A glance around the region shows the power and reach of Iran today, despite the significant imposition of sanctions. Indeed, Iran is deeply and successfully dominating politics in the capitals of four major states in the region from Beirut to Baghdad, Sanaa to Damascus. And Iran is also punching above its weight in Kabul and Bahrain. If the sanctions are lifted, a significant amount of those resources would be available to fund a variety of causes — from Lebanon’s Hezbollah to Yemen’s Houthis.

This is like a zombie talking point, but it needs to be batted back anyway: to say that Iran is “successfully dominating politics in Damascus” ignores the fact that Damascus only controls part of Syria these days (less than half territorially, probably somewhat more than that in terms of population), meaning that Iran’s overall influence in Syria has actually declined thanks to the civil war. Yes, Iran has supported Assad and the Maliki and Abadi governments in Iraq. That’s what countries tend to do for their allies, particularly when those allies are at war with hostile forces like ISIS.
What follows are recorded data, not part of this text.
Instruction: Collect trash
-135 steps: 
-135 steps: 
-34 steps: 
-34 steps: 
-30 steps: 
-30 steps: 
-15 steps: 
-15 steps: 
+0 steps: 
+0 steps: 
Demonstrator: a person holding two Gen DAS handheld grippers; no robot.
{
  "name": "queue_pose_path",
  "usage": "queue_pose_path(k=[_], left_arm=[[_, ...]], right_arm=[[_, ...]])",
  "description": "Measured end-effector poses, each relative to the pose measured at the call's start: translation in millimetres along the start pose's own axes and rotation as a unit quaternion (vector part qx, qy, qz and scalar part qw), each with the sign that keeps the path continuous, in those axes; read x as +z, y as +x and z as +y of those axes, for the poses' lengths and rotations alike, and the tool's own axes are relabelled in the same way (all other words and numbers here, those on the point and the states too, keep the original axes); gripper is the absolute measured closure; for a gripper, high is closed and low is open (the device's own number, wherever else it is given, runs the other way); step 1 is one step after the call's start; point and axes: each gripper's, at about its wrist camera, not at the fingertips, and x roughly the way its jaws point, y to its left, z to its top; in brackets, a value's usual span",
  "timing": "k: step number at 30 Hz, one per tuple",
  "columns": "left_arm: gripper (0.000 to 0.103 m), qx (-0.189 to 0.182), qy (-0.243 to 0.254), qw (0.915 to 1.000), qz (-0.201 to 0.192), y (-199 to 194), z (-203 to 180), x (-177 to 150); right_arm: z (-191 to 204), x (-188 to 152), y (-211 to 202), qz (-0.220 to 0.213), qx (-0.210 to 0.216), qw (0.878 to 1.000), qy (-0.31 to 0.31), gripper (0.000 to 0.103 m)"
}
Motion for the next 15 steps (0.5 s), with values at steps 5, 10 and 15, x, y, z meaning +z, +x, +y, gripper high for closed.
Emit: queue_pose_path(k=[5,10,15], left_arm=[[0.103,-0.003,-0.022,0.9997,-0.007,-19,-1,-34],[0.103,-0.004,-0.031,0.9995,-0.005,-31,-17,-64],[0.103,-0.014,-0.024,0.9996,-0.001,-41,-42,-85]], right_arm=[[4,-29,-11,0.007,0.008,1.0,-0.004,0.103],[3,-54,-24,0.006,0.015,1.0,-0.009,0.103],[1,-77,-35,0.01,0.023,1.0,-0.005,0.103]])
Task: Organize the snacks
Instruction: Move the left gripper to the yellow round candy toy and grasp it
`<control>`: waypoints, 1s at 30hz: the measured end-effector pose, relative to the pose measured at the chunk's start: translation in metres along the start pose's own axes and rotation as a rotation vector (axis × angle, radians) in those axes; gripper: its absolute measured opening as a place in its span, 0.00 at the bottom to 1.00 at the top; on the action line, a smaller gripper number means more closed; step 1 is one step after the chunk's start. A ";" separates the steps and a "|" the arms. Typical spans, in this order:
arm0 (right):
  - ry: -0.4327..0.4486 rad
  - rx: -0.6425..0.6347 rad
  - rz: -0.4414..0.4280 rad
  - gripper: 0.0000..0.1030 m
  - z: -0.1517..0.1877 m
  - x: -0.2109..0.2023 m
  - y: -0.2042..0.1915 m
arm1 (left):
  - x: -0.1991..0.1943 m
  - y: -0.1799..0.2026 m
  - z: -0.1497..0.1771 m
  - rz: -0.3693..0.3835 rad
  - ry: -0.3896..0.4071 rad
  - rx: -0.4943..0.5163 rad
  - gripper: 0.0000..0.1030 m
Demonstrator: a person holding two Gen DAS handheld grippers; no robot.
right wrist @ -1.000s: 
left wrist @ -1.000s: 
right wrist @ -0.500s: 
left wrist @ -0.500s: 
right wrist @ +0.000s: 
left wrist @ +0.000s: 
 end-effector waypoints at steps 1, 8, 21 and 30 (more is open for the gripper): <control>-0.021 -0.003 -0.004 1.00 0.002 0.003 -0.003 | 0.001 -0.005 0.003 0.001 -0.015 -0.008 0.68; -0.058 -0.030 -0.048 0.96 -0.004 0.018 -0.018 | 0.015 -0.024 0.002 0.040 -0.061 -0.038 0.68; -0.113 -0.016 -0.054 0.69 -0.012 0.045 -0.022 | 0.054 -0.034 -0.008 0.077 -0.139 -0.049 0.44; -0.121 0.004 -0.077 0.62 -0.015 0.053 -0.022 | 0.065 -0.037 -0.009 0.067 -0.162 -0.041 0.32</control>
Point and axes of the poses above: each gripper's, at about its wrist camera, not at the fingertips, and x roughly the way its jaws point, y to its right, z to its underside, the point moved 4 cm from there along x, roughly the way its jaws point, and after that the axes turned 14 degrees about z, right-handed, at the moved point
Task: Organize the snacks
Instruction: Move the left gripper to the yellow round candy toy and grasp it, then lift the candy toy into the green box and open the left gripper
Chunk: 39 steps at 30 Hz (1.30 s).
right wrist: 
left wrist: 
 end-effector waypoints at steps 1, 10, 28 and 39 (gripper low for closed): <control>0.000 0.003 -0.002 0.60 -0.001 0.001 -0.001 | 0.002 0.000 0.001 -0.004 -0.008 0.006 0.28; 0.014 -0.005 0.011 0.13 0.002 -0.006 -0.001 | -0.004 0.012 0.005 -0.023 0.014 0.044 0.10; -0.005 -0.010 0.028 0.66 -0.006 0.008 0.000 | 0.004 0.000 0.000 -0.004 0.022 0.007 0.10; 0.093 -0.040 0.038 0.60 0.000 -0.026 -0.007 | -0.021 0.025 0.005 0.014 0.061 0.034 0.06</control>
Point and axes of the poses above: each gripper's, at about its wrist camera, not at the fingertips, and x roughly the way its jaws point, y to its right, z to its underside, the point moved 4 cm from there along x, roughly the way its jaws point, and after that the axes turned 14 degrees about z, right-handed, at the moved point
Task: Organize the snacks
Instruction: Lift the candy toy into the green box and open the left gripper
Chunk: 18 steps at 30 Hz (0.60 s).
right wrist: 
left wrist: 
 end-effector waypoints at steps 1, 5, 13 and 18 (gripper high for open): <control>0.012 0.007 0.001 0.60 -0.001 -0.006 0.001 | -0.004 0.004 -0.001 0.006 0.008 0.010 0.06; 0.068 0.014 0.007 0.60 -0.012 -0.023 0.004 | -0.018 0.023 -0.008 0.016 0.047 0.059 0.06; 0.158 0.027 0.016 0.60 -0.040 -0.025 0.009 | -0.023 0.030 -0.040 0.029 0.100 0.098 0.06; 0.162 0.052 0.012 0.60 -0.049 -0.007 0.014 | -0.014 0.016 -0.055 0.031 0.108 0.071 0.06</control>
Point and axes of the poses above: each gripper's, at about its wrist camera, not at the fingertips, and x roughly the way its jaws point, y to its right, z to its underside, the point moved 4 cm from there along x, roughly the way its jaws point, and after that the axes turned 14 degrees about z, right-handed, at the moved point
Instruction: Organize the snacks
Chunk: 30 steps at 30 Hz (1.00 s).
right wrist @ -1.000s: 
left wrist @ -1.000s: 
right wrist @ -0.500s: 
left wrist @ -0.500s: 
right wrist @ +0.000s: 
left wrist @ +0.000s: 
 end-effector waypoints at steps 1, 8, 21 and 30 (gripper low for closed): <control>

Also what does “punching above its weight in Kabul and Bahrain” even mean? Despite constant assertions like this one, we’ve yet to see any evidence that Iran has had any involvement in Bahrain’s protest movement, responsibility for which lies entirely with the Sunni Khalifa family treating the country’s majority Shiʿa population like dirt. As for Afghanistan, I mean, Iran has deep historical ties there, ties that go back to those worrisome old imperial days and can be seen in the fact that one of Afghanistan’s two national languages is Dari, a Persian dialect. How is Iran “punching above its weight” there? Again, this is the kind of line that probably slays them at the monthly meeting of the Very Serious People Club in DC, but it says absolutely nothing.

I’ll save you reading the rest of the essay, which argues that we must Reassure Our Gulf Allies and Remember That Iran Is Still The Bad Guy, both of which are things that Washington is going to do anyway (although at this point it seems like no amount of reassurance is enough for those Gulf allies). The most important point is that a country that hasn’t engaged in an unambiguously offensive military campaign since the 1850s is obviously a threat to reconstitute an empire that hasn’t existed since the 7th century, because That’s Iran. Trenchant analysis as always.


3 thoughts on “As soon as Cyrus the Great gets back, we’re all in a lot of trouble

  1. BTW since you are mentioning Bahrain, I have two good articles to recommend:
    Generally about the middle east I can recommend this great article written by Pulitzer Prize winner Seymour Hersh in 2007 (way before Syria):

  2. Iran (who is that?) could realize his/its imperial dreams of restitute Cyrus’ time if he/she/it restores Cyrus’ belief: zoroastrism. The first and the most humane edition of monotheism. It would be a blessing for humanity.